Глупость прочёл в газете. Будто бы Исида сказала, что он теперь бандит, апаш, живёт на Кавказе и пишет об этом стихи. Переврали что-то. Разве не смешно? Не писал он ей писем. Зачем? Просто он её ждёт…
Чтобы девушки и новые знакомцы не мешали ему писать, Лёва запирал его днём в своём доме, уходя в редакцию на работу. Сергей писал много, запоем. Так в детстве он читал. Однажды сказал другу, что вот сейчас – его «Болдинская осень»…
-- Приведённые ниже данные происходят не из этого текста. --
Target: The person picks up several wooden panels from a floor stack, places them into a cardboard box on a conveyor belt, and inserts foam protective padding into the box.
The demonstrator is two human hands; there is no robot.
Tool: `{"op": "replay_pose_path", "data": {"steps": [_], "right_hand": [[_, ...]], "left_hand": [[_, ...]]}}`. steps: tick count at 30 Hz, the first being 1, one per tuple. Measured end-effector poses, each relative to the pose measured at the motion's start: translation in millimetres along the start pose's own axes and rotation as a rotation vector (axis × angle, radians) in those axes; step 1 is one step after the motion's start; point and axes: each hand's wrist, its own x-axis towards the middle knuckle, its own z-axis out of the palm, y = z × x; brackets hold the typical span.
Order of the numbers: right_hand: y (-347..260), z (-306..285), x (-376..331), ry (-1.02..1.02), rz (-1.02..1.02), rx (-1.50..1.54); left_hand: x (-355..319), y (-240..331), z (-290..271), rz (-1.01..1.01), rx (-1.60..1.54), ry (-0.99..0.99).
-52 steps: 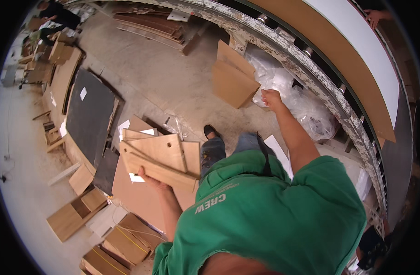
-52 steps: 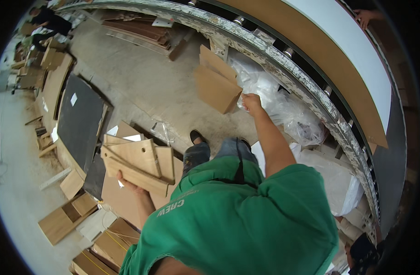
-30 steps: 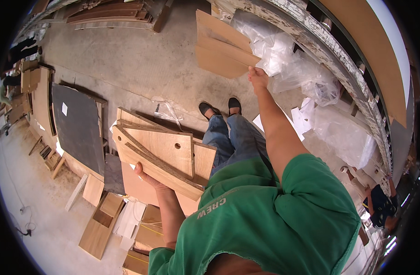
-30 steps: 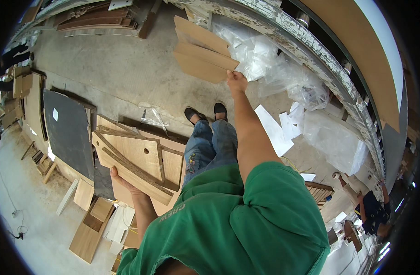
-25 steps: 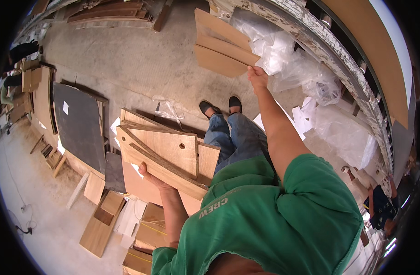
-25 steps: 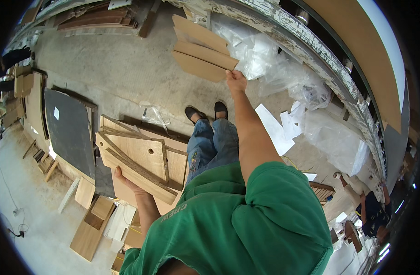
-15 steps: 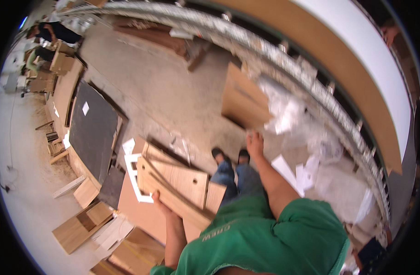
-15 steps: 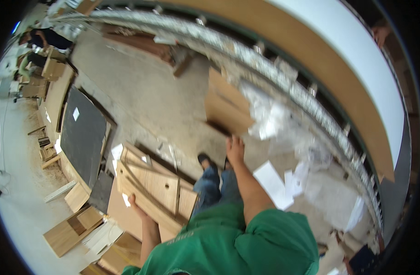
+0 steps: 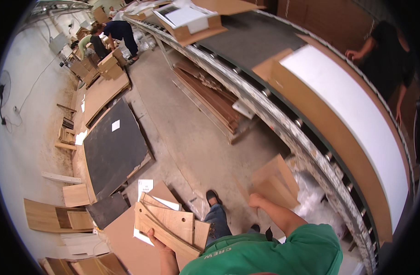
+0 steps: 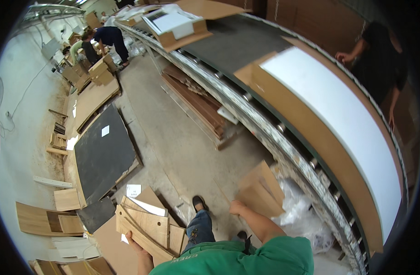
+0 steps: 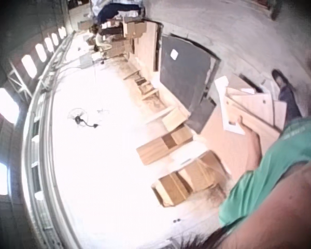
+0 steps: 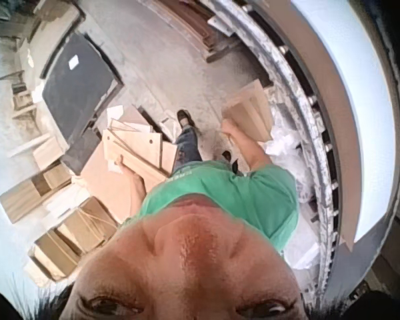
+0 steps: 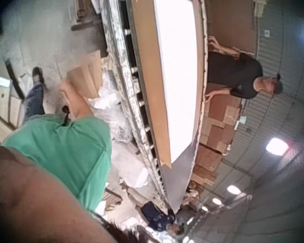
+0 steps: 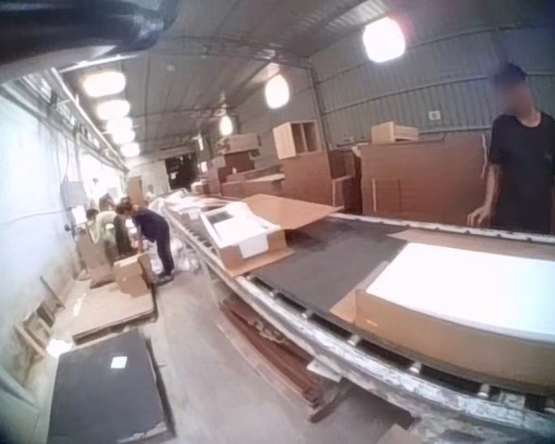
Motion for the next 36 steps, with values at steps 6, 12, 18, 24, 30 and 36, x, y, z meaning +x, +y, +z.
{"op": "replay_pose_path", "data": {"steps": [6, 12, 18, 24, 30, 36], "right_hand": [[-95.5, -172.3, 49.6, 0.106, -0.205, 0.11], [-216.0, -359.5, 24.0, 0.403, -0.305, 0.47], [-259.2, -537.1, 24.4, 0.788, -0.757, 1.389], [-302.5, -702.1, 125.4, 0.846, -0.978, 1.88], [-349.2, -874.8, 222.3, 0.963, -1.092, 1.99], [-376.7, -964.8, 312.4, 1.05, -1.003, 2.048]], "left_hand": [[141.8, 58.9, 33.9, 0.054, -0.179, -0.064], [256.9, 134.1, 99.3, 0.081, -0.268, -0.176], [360.5, 175.0, 179.1, 0.179, -0.296, -0.261], [436.7, 216.9, 243.1, 0.393, -0.091, 0.017], [551.6, 274.6, 252.0, 0.365, -0.194, -0.046], [670.5, 324.5, 328.5, 0.302, -0.203, -0.038]]}}
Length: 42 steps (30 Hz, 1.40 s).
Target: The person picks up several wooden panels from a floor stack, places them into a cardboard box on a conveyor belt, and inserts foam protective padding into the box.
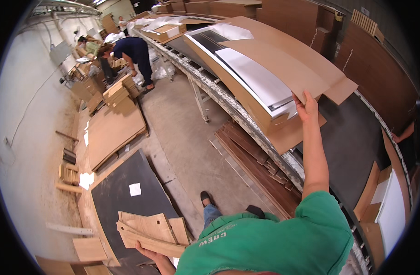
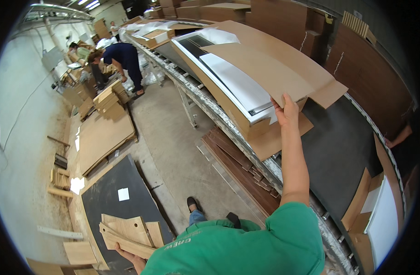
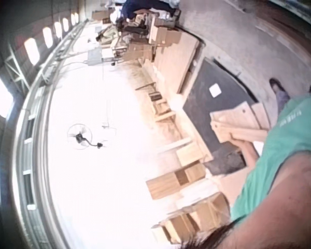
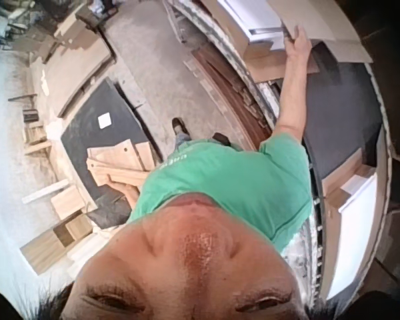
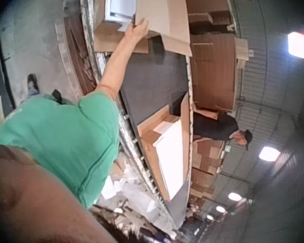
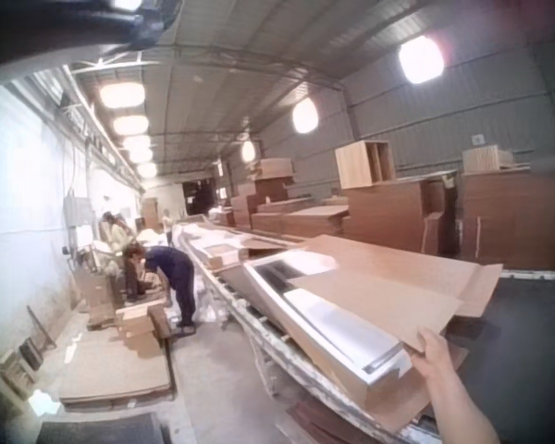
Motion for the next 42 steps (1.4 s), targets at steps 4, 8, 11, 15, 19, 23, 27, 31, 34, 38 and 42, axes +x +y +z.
{"op": "replay_pose_path", "data": {"steps": [4, 8, 11, 15, 19, 23, 27, 31, 34, 38, 42], "right_hand": [[48.4, 0.6, 28.8, 0.133, -0.017, -0.056], [79.3, -16.9, 43.5, 0.326, 0.035, -0.343], [66.9, -22.8, 39.0, 0.388, 0.246, -0.566], [60.3, 11.4, 28.6, 0.511, 0.229, -0.779], [76.6, 36.7, 27.9, 0.508, -0.072, -0.596], [100.3, 44.8, 24.8, 0.478, -0.267, -0.659], [97.3, 41.7, 30.6, 0.61, -0.17, -0.79], [83.8, 48.7, 48.2, 0.789, 0.526, -1.73], [108.7, 77.5, 81.6, 0.851, 0.257, -2.245], [147.4, 157.7, 154.3, 0.449, 0.094, -2.368], [266.0, 257.8, 232.9, 0.025, -0.163, -1.523]], "left_hand": [[141.0, -2.1, 20.0, -0.004, 0.023, -0.023], [254.5, -0.7, 106.0, -0.1, 0.035, -0.147], [323.5, -3.5, 164.6, -0.219, -0.036, -0.288], [410.3, -32.5, 234.1, -0.282, -0.012, -0.335], [471.6, -75.7, 304.3, -0.388, -0.044, -0.4], [520.3, -114.5, 375.6, -0.465, -0.037, -0.509], [584.8, -128.6, 440.7, -0.418, 0.074, -0.589], [641.2, -139.4, 504.5, -0.482, 0.09, -0.606], [677.5, -160.1, 557.0, -0.555, 0.131, -0.569], [703.3, -196.3, 639.8, -0.664, 0.19, -0.571], [715.1, -247.7, 728.7, -0.863, 0.234, -0.706]]}}
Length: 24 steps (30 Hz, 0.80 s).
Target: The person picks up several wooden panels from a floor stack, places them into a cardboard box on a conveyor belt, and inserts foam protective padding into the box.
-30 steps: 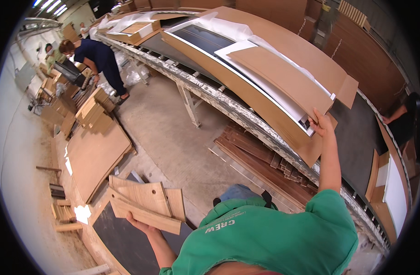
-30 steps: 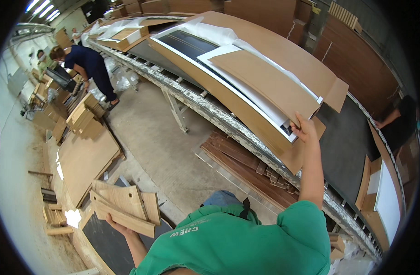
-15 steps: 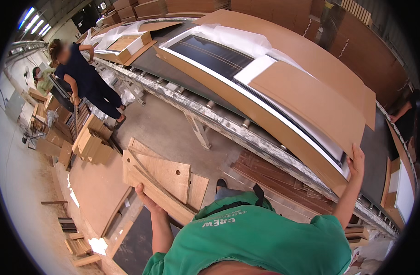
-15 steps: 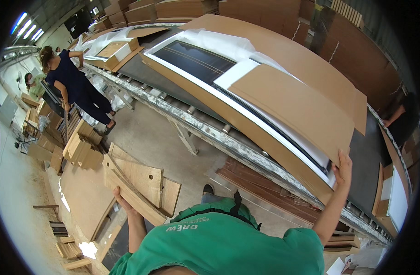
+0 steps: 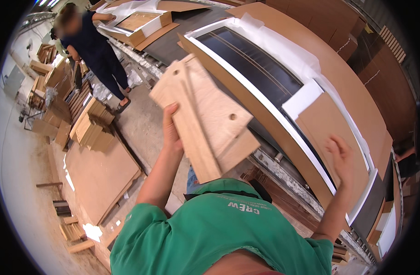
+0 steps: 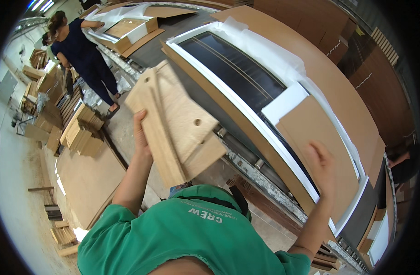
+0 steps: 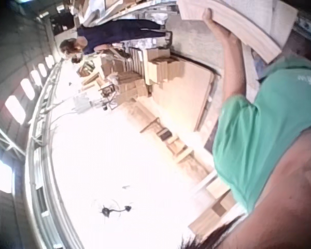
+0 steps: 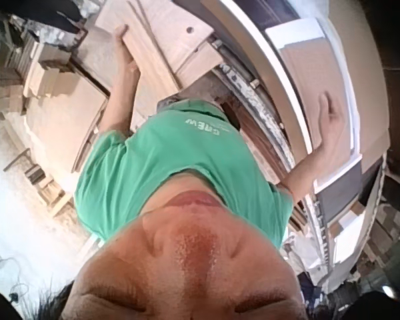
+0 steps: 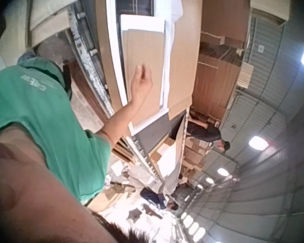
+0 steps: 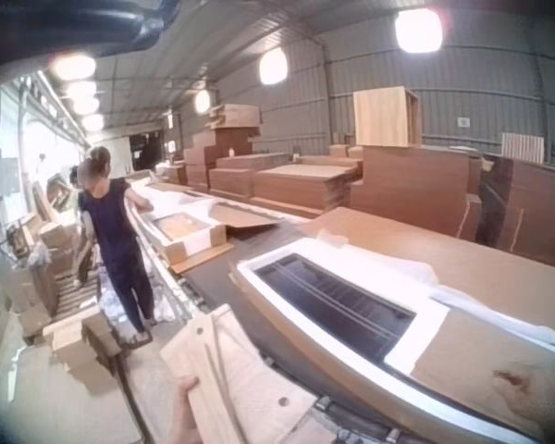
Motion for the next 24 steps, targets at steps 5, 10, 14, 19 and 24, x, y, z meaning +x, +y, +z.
{"op": "replay_pose_path", "data": {"steps": [5, 10, 14, 19, 24], "right_hand": [[-120.6, 159.4, 91.8, -0.349, 0.164, 0.439], [-166.9, 236.6, 190.2, -0.394, 0.424, 0.991], [-167.6, 284.6, 265.0, -0.303, 0.463, 0.93], [-141.4, 343.3, 362.6, -0.217, 0.434, 1.143], [-118.8, 392.6, 422.4, -0.125, 0.476, 1.171]], "left_hand": [[98.3, 20.4, 53.5, -0.328, 0.018, -0.321], [224.6, 66.1, 87.2, -0.523, 0.218, -0.466], [332.5, 102.3, 117.9, -0.559, 0.493, -0.589], [467.6, 100.3, 129.8, -0.553, 0.571, -0.692], [551.2, 105.1, 131.6, -0.607, 0.66, -0.691]]}}
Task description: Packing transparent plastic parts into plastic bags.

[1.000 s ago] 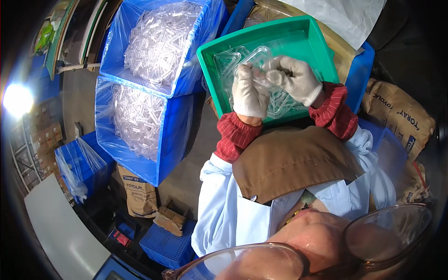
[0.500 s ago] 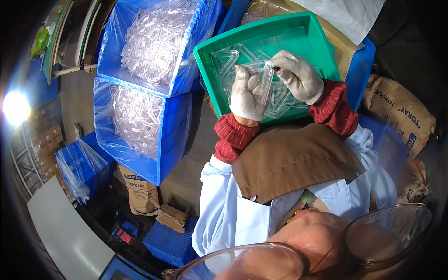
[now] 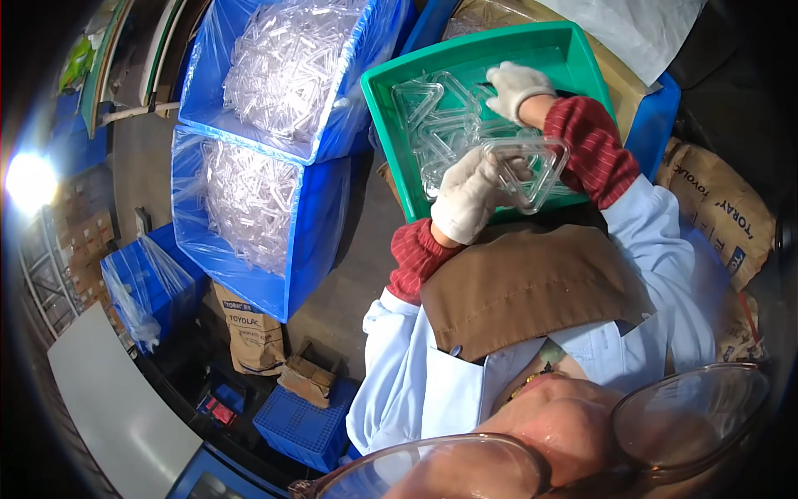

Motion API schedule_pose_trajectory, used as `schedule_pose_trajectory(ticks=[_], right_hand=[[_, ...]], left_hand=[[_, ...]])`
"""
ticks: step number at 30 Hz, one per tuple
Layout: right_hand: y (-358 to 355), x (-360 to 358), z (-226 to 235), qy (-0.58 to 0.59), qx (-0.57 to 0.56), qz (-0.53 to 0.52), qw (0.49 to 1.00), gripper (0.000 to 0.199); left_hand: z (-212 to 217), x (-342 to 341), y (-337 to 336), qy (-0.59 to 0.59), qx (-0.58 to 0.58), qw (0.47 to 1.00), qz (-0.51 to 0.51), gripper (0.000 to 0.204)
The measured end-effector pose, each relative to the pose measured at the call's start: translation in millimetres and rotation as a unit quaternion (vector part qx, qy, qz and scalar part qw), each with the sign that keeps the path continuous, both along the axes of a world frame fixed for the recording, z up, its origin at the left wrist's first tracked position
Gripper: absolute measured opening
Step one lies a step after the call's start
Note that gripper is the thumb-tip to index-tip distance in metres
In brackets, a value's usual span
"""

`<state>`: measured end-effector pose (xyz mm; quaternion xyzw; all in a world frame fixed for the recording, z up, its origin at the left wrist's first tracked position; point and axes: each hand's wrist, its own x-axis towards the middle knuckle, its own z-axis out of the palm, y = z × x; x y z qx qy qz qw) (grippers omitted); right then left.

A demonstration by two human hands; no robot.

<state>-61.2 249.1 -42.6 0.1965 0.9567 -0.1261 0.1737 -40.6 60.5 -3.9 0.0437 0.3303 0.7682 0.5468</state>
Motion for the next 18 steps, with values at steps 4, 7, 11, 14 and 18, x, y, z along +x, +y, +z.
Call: schedule_pose_trajectory(ticks=[4, 7, 11, 14, 18], right_hand=[[-1.7, -7.8, -1.6, -0.023, -0.038, -0.034, 0.998, 0.029], [19.1, 0.8, -9.3, 0.058, -0.154, -0.079, 0.983, 0.027], [26.5, 13.6, 4.8, 0.156, -0.384, -0.135, 0.900, 0.026], [27.7, 16.8, -3.6, 0.150, -0.401, -0.149, 0.891, 0.030], [16.9, 14.1, -11.3, 0.098, -0.311, -0.136, 0.935, 0.046]], left_hand=[[-1.7, 3.2, -18.6, 0.072, -0.082, 0.993, 0.046, 0.038], [-3.0, -3.0, -32.2, 0.157, -0.112, 0.971, 0.138, 0.019], [-10.7, -19.2, -58.2, 0.201, -0.168, 0.938, 0.229, 0.013], [-6.7, -31.0, -67.6, 0.183, -0.196, 0.928, 0.261, 0.013], [-6.9, -45.7, -84.3, 0.151, -0.238, 0.900, 0.333, 0.017]])
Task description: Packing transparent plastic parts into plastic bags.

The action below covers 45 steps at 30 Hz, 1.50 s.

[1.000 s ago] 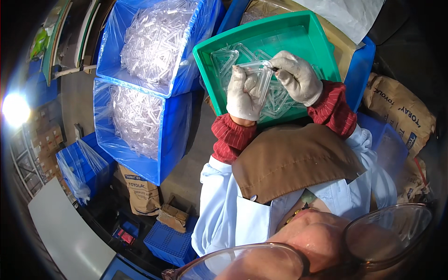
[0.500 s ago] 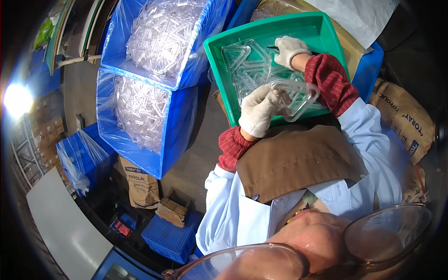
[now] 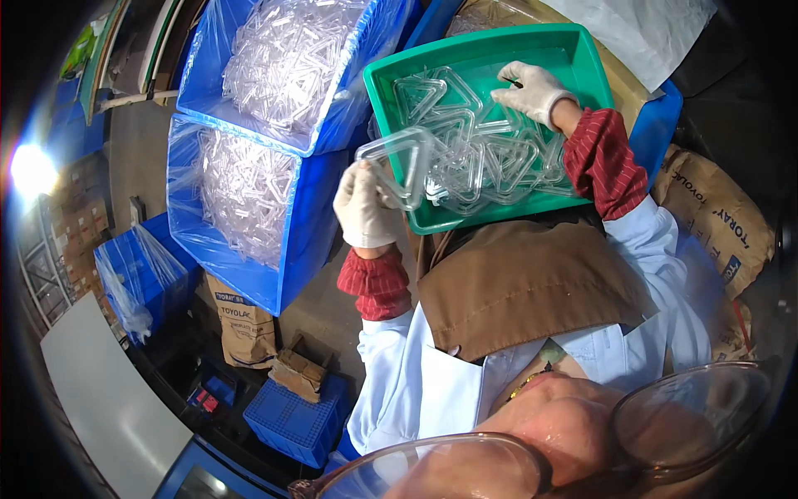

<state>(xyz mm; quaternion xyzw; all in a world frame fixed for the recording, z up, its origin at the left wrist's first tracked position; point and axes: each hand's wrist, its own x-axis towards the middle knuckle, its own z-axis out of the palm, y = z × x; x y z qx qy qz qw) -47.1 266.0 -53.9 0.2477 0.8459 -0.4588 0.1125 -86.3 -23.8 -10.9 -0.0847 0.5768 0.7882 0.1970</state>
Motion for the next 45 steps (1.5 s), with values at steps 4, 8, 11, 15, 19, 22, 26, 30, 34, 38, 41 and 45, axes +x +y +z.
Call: schedule_pose_trajectory(ticks=[4, 8, 11, 15, 19, 22, 26, 30, 34, 38, 41, 45], right_hand=[[-8.2, 0.1, 5.6, -0.107, 0.156, 0.031, 0.981, 0.061], [-8.7, -1.0, 7.3, -0.200, 0.180, 0.118, 0.956, 0.053], [0.3, 5.1, -5.8, -0.003, -0.038, 0.076, 0.996, 0.037], [-8.9, 8.2, 43.3, 0.101, -0.062, 0.002, 0.993, 0.024], [-21.7, 20.0, 60.9, 0.359, -0.174, 0.116, 0.910, 0.022], [-36.5, 25.7, 88.7, 0.402, -0.150, 0.218, 0.877, 0.028], [-38.6, 37.5, 107.4, 0.457, -0.023, 0.262, 0.850, 0.031], [-40.3, 54.0, 82.2, 0.369, 0.036, 0.095, 0.924, 0.020], [-36.7, 61.9, 70.4, 0.380, -0.092, 0.097, 0.915, 0.040], [-38.0, 59.3, 62.4, 0.418, 0.007, 0.170, 0.892, 0.026], [-33.8, 60.1, 58.0, 0.420, -0.009, 0.167, 0.892, 0.022], [-33.1, 55.9, 56.3, 0.410, -0.035, 0.180, 0.894, 0.021]], left_hand=[[-36.4, -28.2, -49.4, 0.014, 0.034, 0.992, 0.123, 0.015], [-79.6, -72.5, -157.2, -0.005, 0.170, 0.972, 0.161, 0.014], [-103.8, -124.7, -213.0, 0.018, 0.143, 0.914, 0.379, 0.012], [-80.6, -122.3, -174.6, 0.051, 0.157, 0.912, 0.377, 0.016], [-13.0, -54.7, -9.5, 0.021, 0.056, 0.998, 0.036, 0.026], [9.1, -20.3, 54.9, 0.219, -0.169, 0.890, -0.363, 0.038], [-6.4, 9.2, 76.2, -0.164, 0.188, 0.889, -0.384, 0.038], [-6.6, 16.7, 84.8, -0.108, 0.195, 0.963, -0.150, 0.031], [-6.2, 23.3, 93.0, -0.033, 0.119, 0.988, -0.090, 0.031], [-10.1, 26.8, 93.1, 0.000, 0.089, 0.991, -0.105, 0.030], [-15.0, 27.5, 98.0, 0.005, 0.087, 0.989, -0.116, 0.030], [-14.3, 23.0, 91.4, -0.009, 0.066, 0.984, -0.162, 0.029]])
Опьяняло главное: власть над материалом. Сергей понял, что всякое, совершенно любое действие, мысль, образ может перелить в стихи. Ему не надо мучительно подыскивать рифмы, метафоры, как было ещё в «Пугачёве». Образы, тончайшее хитросплетенье ощущений, переплавленное в песенные звуки, которое и есть стихи, рождаются в нём спонтанно, легко, красочно, сочно, точно. Он живёт в стихии звуков, в тонком многообразии русского языка, как ласточки режут воздух крыльями, как медузы качаются в воде. Ему плевать на всё остальное: на литературную политику, на все эти резолюции всесоюзных конференций о гегемонии пролетарской литературы, на дрязги и писательскую грызню, на то, что о нём думают. Даже на грязную критику «друга» Воронского. Тот писал, что поворот Есенина к Советской власти – это «разврат и обман». «За внешней революционностью – глубочайшее равнодушие и скука; как будто говорит поэт: хотите революционных стишков – могу, мне всё равно, могу о фонарях, об индустрии, о Ленине, о Марксе. Плохо? Ничего, сойдёт; напечатаете». Это было ещё самое мягкое, «дружеское», что о нём писали. Вот поэтому он сидит тут, в тихом, заснеженном, скучном Батуме с «Анной Снегиной». Вот поэтому встречает и провожает корабли. Ещё есть, теплится надежда – сбежать в Персию.
С «мисс Олль» расстались забавно. Сидел с ней чуть ли не в единственном тут заведении. Лёва перед этим как раз рассказывал, что девушка в обиде. Так и сказала: «Не суйте нос в чужую жизнь!»
Молчание за столом было уже не ласковым, как прежде. Так бывает: с любимым даже оно наполнено разными звуками – бури внутри, отторжением и болью или невесомой нежностью, желанием, или взаимным проникновением душ и глаз… Оно не бывает просто тишиной. Сейчас молчание было скукой и тягостью. Сергей не знал, как уйти от этой его «любви». Вдруг увидел Лёву. Тот краем глаза посмотрел на них и – мимо. Сергей такого спустить не мог, окликнул, помахал рукой. Пришлось другу подойти.